また、ご自分のMakecodeに保存することもできます。
# MakeCode ブロック
# MakeCode pythonコード
def on_pin_released_p0():
basic.show_leds("""
. . . . .
. . . . .
. # # # .
# # # # #
. # # # .
""")
music.play_tone(262, music.beat(BeatFraction.WHOLE))
input.on_pin_released(TouchPin.P0, on_pin_released_p0)
def on_pin_released_p1():
basic.show_leds("""
. . . . .
# # # # #
. # # # .
. # # # .
. . . . .
""")
music.play_tone(294, music.beat(BeatFraction.WHOLE))

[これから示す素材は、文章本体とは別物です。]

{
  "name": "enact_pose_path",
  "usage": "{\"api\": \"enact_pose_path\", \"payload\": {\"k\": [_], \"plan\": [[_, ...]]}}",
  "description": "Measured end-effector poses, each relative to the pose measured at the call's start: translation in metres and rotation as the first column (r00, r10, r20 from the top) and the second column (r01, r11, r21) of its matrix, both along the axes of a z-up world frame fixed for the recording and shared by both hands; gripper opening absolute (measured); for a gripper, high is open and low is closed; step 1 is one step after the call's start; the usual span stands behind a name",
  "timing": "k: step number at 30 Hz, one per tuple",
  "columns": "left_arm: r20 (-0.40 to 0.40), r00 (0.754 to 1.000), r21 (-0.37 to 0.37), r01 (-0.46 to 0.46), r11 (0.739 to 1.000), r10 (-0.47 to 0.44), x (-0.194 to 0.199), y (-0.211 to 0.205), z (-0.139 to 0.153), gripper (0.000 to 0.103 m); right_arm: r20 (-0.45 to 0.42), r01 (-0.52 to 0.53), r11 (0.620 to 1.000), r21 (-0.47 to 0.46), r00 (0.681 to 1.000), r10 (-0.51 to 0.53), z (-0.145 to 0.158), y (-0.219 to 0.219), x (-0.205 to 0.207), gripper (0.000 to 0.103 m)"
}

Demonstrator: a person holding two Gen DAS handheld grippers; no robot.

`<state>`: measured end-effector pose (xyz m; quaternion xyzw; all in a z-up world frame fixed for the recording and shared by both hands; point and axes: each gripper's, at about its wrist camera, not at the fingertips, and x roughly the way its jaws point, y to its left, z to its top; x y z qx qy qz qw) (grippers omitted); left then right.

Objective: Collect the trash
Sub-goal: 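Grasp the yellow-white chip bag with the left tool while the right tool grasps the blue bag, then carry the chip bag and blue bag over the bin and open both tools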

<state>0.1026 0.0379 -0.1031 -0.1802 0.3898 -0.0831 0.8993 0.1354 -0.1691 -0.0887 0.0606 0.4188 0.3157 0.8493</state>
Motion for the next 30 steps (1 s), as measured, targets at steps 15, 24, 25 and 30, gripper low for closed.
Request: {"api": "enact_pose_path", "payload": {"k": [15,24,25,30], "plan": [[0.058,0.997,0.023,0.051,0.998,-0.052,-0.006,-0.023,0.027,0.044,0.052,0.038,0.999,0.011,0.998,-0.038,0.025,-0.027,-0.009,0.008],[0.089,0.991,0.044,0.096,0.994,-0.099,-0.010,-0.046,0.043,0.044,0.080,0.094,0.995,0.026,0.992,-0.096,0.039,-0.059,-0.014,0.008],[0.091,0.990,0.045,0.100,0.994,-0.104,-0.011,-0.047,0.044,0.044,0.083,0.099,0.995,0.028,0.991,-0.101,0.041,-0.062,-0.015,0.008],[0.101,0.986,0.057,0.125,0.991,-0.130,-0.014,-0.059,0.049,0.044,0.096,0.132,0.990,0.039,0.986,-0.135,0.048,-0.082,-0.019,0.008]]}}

input.on_pin_released(TouchPin.P1, on_pin_released_p1)
def on_pin_released_p2():
basic.show_leds("""
. # # # .
# # # # #
. # # # .
. . . . .
. . . . .
""")
music.play_tone(330, music.beat(BeatFraction.WHOLE))
input.on_pin_released(TouchPin.P2, on_pin_released_p2)
# 7. 利用後
# PCとmicro:bitの接続解除
PCをご利用の場合、この段階では、micro:bitは外部ストレージとして認識し、PCとmicro:bitが接続されたままの状態です。このままPCから取り外すとデータ破損等のリスクがあります。そのため、取り外す前に、接続を解除する必要があります。
OSごと、以下の手順にて、PCとmicro:bitの外部ストレージ接続の解除を行います。
Chromebookの場合:ファイルのマークをクリックした後、「MICROBIT」右の「停止マーク」をクリックし、PCとmicro:bitの接続を切断します。安全に接続解除ができたら、USBケーブルを取り外します。
Macの場合:Finderを起動した後、「場所」の「MICROBIT」右の「停止マーク」をクリックし、PCとmicro:bitの接続を切断します。安全に接続解除ができたら、USBケーブルを取り外します。
- スマートフォンとタブレットの接続はBluetoothで行うため、上記のような外部ストレージ接続の解除を行う必要がありません。
# その他作業
電池ボックスの電源スイッチがOFFになっていることを確認し、電池を取り出します。
micro:bit(マイクロビット)、電池ボックス、USBケーブルを収納バッグに収納します。
必要に応じて、ブラウザの終了(PCの場合)、アプリの終了(タブレット・スマートフォン)、や端末のシャットダウンを実施します。